### WHAT TO DO
Print exactly the lines below between the line holding "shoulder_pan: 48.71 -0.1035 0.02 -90" and the line holding "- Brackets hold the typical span", inclusive, and nothing more.

── MATERIAL FOR THE TASK ──

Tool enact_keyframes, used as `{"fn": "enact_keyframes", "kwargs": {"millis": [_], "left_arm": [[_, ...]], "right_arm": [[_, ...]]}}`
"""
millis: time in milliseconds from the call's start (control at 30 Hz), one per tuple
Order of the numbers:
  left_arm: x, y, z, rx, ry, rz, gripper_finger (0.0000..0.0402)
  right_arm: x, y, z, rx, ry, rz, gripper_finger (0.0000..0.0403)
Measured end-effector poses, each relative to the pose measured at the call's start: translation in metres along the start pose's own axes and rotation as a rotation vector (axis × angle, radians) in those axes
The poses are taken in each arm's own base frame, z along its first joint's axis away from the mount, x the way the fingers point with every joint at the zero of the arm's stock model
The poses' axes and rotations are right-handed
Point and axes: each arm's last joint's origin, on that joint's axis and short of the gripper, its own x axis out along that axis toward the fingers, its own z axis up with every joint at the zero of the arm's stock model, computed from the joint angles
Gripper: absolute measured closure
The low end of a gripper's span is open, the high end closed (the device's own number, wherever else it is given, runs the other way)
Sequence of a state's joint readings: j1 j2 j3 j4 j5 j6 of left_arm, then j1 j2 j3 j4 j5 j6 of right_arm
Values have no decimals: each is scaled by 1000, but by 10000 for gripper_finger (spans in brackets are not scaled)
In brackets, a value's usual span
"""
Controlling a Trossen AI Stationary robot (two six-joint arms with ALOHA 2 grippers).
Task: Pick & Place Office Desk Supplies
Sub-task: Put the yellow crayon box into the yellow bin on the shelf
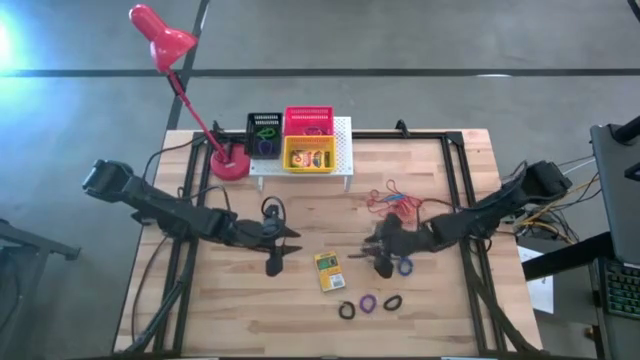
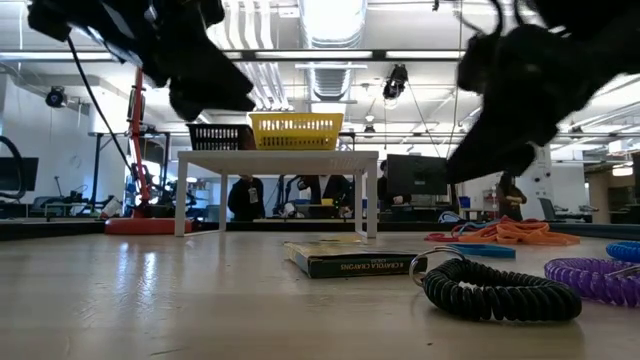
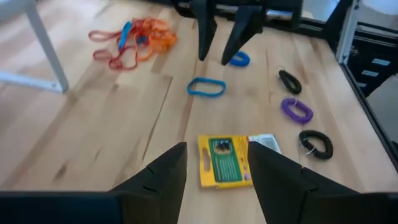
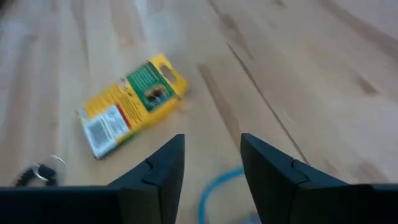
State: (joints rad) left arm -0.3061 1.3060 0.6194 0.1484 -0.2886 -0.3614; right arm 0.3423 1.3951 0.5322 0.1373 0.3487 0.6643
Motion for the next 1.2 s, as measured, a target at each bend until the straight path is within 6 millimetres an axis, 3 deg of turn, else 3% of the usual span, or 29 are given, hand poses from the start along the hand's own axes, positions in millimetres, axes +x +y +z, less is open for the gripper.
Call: {"fn": "enact_keyframes", "kwargs": {"millis": [500,800,1033,1200], "left_arm": [[-3,-9,-8,-180,-10,-39,229],[-5,-16,-9,-172,-41,-29,229],[-5,-16,-9,-169,-45,-27,229],[-5,-15,-9,-165,-51,-18,229]], "right_arm": [[86,-17,56,-67,156,257,225],[122,-25,62,-110,304,372,234],[135,-23,61,-120,381,463,274],[133,-20,62,-135,394,491,340]]}}
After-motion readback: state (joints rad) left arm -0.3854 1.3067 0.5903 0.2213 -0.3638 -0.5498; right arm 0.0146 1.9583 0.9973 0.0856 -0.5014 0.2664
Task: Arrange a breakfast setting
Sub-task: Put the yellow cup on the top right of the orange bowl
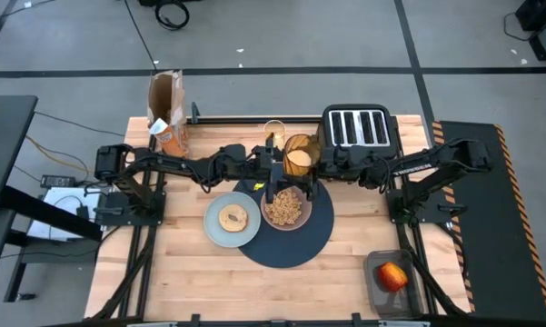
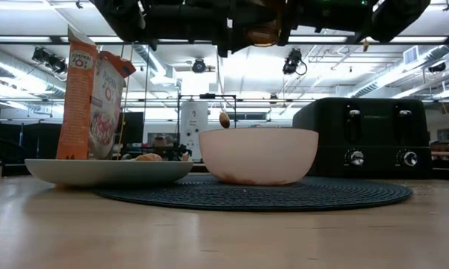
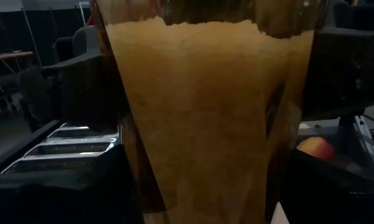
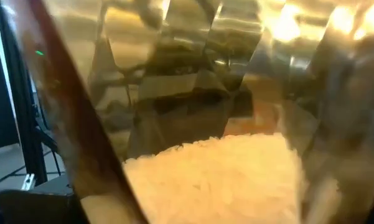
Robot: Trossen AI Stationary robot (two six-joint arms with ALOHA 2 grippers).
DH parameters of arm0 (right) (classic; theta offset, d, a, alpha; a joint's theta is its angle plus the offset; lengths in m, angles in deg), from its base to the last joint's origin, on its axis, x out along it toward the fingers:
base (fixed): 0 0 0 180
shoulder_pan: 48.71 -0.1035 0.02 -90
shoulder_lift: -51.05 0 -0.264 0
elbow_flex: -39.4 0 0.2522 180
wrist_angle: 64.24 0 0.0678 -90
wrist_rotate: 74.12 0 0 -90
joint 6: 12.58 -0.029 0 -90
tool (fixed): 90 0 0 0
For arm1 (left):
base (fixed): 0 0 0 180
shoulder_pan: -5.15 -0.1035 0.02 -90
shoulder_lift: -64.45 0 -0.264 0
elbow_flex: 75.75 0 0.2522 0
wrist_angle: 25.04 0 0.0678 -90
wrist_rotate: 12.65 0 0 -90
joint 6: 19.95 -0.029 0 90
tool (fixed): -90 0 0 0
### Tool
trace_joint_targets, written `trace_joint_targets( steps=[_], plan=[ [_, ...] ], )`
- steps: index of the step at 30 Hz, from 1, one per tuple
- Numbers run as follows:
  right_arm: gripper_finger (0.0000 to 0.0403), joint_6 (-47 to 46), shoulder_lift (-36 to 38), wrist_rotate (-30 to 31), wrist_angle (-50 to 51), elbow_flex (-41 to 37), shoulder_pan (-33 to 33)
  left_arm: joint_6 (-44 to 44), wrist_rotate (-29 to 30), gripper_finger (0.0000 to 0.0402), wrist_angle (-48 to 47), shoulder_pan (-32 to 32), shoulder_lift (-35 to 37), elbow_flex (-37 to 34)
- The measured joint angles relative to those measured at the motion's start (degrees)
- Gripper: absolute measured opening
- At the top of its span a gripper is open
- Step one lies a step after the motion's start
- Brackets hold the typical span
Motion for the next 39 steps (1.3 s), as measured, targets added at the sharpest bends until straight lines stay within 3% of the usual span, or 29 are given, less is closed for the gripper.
trace_joint_targets(
  steps=[6, 17, 27, 33, 39],
  plan=[
    [0.0376, 0.6, 3.2, 1.5, 6.8, 0.0, 0.1, -0.2, 0.6, 0.0319, -3.3, -0.9, 0.4, 0.0],
    [0.0389, 1.2, 15.3, 3.2, 27.1, 0.0, 0.5, -1.9, 1.4, 0.0319, -4.6, -1.4, 0.7, 0.1],
    [0.0365, 0.5, 11.6, 3.2, 21.1, -0.1, 1.2, -1.6, 1.1, 0.0319, -4.9, -2.0, 0.5, 0.0],
    [0.0365, -0.8, 9.0, 2.9, 16.7, -0.1, 1.2, -2.1, 1.0, 0.0376, -4.1, -2.0, 0.5, 0.0],
    [0.0365, -0.6, 7.8, 2.5, 15.7, 0.6, 1.2, -1.4, 0.2, 0.0379, 1.3, -1.7, -1.1, 0.0]
  ],
)
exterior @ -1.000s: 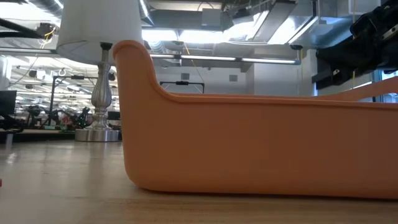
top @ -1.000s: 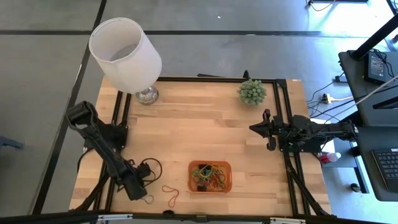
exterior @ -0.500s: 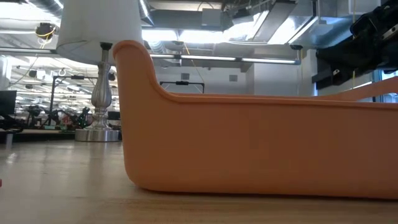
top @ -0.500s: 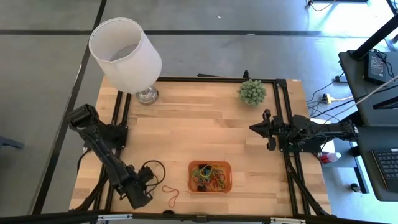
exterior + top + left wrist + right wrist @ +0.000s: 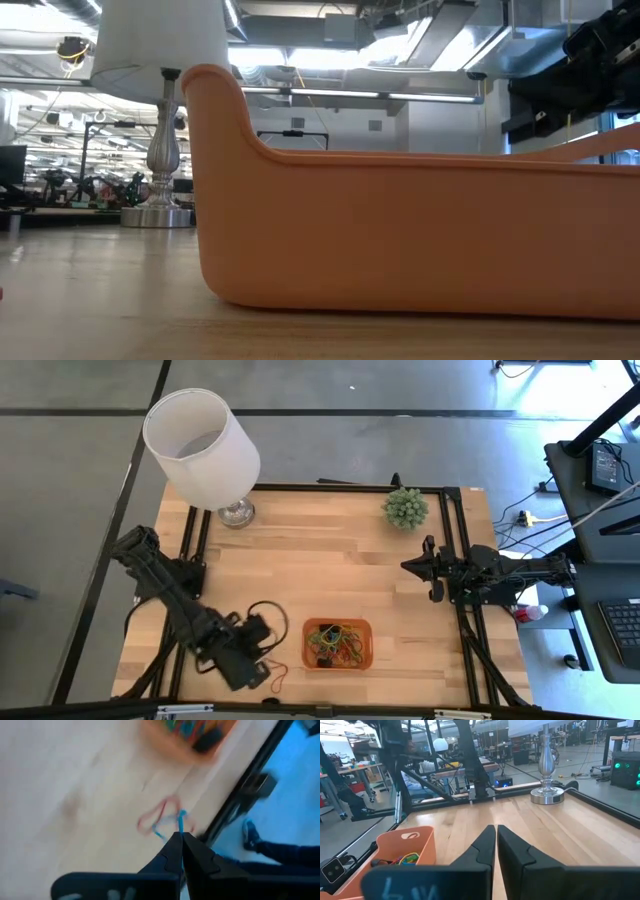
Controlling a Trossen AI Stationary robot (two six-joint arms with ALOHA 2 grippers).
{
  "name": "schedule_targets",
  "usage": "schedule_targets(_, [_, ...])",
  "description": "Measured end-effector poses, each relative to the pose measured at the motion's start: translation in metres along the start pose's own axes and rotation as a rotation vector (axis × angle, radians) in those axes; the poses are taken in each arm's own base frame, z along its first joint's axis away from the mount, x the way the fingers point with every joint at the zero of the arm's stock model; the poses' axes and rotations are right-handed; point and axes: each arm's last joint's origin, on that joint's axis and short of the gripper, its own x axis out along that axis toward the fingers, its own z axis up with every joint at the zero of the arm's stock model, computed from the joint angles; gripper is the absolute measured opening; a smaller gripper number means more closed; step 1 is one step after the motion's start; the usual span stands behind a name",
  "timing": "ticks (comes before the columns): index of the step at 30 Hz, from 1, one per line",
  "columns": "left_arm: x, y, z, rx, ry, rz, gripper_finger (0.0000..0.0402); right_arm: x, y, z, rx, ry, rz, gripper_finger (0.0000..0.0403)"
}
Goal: Pick and place rubber bands into bin
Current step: Put the blue rubber band into the orange bin
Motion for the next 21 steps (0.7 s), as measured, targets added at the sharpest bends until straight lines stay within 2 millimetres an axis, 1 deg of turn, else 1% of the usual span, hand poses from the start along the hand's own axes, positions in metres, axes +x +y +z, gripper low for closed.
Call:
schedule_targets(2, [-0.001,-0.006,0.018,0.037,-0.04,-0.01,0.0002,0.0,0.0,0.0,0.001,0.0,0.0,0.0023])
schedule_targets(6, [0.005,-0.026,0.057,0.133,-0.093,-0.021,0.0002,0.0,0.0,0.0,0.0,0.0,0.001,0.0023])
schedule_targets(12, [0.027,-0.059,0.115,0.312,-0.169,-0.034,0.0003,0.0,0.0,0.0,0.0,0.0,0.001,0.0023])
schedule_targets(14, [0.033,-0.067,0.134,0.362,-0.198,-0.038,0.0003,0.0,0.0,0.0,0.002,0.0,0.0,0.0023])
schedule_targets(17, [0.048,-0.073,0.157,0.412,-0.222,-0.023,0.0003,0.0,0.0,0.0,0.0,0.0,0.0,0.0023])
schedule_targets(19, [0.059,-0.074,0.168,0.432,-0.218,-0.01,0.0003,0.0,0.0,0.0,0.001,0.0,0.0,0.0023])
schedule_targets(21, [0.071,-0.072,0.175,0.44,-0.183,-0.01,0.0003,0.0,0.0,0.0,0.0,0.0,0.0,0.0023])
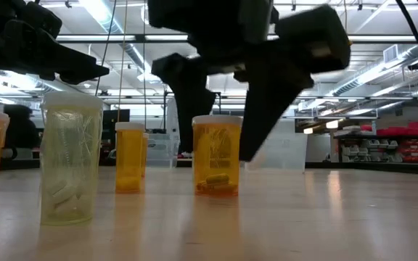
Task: Pick and place medicine bottles into bin by pill shape (circle, oval)
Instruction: Put the large orange pill bottle into the right transparent bin
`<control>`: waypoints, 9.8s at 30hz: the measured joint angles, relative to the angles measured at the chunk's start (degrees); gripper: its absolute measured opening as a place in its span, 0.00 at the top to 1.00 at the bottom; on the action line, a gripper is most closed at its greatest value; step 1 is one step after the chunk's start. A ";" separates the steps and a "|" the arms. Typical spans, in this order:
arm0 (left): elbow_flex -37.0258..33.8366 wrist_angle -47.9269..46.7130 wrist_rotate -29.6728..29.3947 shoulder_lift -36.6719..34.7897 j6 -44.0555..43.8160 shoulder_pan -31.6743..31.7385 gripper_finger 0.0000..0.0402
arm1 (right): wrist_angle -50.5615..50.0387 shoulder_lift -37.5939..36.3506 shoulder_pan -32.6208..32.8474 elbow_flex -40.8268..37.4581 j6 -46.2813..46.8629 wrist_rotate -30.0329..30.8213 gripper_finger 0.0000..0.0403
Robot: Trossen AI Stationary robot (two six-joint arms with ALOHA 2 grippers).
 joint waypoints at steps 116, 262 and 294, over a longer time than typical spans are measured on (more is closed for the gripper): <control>-0.02 0.21 -0.01 0.00 0.00 -0.01 0.15 | -28.86 -6.75 -36.46 26.25 13.68 1.01 0.49; 0.00 0.26 -0.02 0.00 0.00 -0.02 0.15 | -10.92 -31.09 -37.75 -15.10 23.22 4.23 0.32; 0.00 0.26 0.00 0.00 0.02 0.00 0.15 | -4.05 -38.59 -20.08 -21.76 26.94 7.65 0.32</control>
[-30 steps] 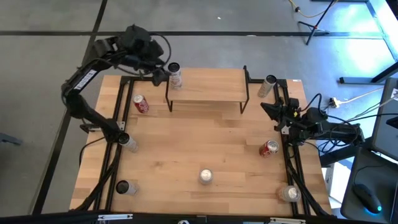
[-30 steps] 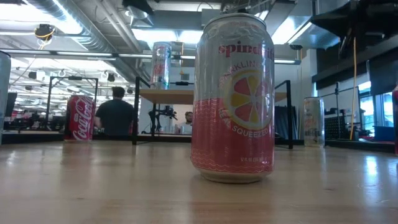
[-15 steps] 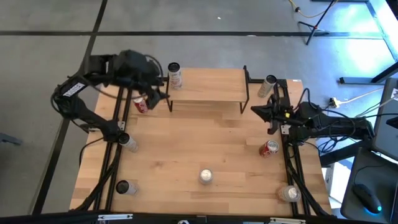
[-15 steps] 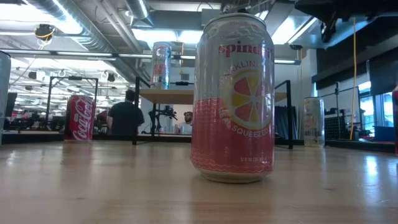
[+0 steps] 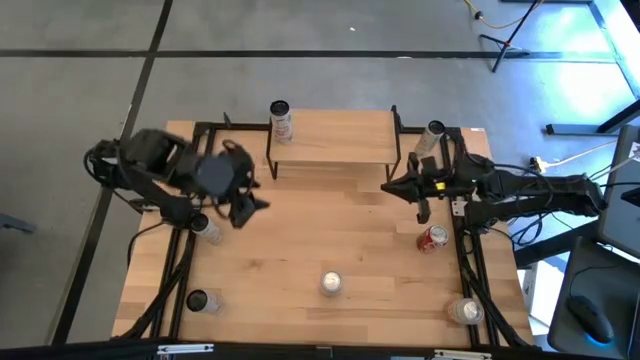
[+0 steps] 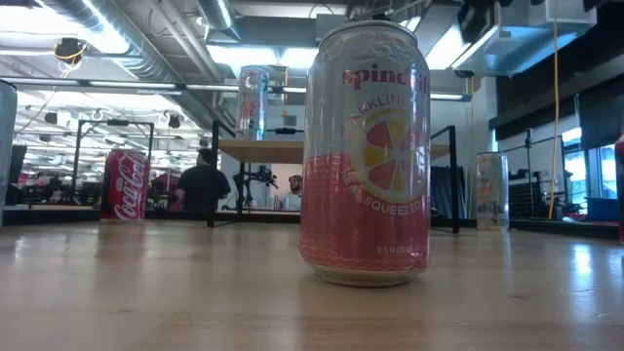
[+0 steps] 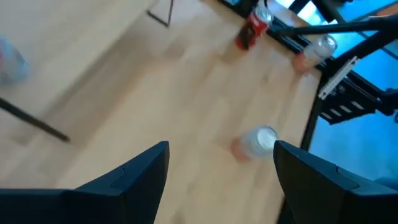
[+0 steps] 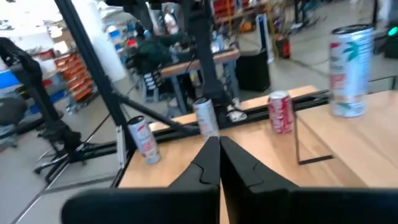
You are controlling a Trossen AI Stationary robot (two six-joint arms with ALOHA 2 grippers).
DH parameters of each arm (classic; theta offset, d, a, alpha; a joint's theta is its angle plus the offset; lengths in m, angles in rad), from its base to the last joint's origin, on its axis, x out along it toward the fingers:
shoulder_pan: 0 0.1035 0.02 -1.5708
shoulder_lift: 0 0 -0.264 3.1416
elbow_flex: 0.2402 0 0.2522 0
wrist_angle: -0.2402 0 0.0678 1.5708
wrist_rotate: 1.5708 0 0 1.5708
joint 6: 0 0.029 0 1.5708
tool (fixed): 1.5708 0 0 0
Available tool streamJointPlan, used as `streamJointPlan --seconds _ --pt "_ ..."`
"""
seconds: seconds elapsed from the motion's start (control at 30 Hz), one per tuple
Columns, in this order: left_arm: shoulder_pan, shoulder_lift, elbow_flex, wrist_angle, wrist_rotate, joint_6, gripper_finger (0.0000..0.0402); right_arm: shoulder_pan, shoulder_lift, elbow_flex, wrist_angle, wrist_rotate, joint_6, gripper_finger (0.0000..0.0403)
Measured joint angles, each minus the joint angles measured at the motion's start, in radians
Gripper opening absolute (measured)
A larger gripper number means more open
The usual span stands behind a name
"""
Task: Place canned beverage on shelf
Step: Put the white soda can aligned with the other white soda can on the shelf
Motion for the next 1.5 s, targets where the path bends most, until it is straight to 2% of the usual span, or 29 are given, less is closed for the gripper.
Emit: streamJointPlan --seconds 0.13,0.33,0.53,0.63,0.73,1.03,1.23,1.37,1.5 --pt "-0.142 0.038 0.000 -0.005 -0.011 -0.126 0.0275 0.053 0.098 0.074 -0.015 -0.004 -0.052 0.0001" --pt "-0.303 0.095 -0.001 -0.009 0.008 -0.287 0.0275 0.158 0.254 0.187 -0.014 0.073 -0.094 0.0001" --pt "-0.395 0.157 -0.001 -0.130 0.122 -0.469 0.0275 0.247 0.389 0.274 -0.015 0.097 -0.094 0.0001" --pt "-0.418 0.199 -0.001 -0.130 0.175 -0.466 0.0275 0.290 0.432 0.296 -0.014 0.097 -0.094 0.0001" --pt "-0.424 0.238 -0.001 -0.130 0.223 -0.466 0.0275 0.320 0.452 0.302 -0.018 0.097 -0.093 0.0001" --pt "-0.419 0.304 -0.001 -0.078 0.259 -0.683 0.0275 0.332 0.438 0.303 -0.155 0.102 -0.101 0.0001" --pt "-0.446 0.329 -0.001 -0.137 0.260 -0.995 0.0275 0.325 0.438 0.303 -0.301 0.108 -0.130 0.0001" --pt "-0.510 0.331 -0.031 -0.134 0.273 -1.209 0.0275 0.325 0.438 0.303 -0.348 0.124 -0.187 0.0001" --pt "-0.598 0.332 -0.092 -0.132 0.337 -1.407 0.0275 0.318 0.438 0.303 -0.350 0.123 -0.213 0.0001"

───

### RESULT FOR THIS TASK
shoulder_pan: 48.71 -0.1035 0.02 -90
shoulder_lift: -51.05 0 -0.264 0
elbow_flex: -39.4 0 0.2522 180
wrist_angle: 64.24 0 0.0678 -90
wrist_rotate: 74.12 0 0 -90
joint 6: 12.58 -0.029 0 -90
tool (fixed): 90 0 0 0
For arm1 (left):
base (fixed): 0 0 0 180
shoulder_pan: -5.15 -0.1035 0.02 -90
shoulder_lift: -64.45 0 -0.264 0
elbow_flex: 75.75 0 0.2522 0
wrist_angle: 25.04 0 0.0678 -90
wrist_rotate: 12.65 0 0 -90
joint 6: 19.95 -0.029 0 90
tool (fixed): -90 0 0 0
### Tool
trace_joint_targets, written `trace_joint_targets( steps=[_], plan=[ [_, ...] ], )`
- steps: index of the step at 30 Hz, from 1, one per tuple
- Numbers run as follows:
  right_arm: gripper_finger (0.0000 to 0.0403), joint_6 (-47 to 46), shoulder_lift (-36 to 38), wrist_rotate (-30 to 31), wrist_angle (-50 to 51), elbow_flex (-41 to 37), shoulder_pan (-33 to 33)
  left_arm: joint_6 (-44 to 44), wrist_rotate (-29 to 30), gripper_finger (0.0000 to 0.0402), wrist_angle (-48 to 47), shoulder_pan (-32 to 32), shoulder_lift (-35 to 37), elbow_flex (-37 to 34)
- The measured joint angles relative to those measured at the motion's start (degrees)
- Gripper: absolute measured opening
- At the top of its span a gripper is open
- Step one lies a step after the motion's start
- Brackets hold the typical span

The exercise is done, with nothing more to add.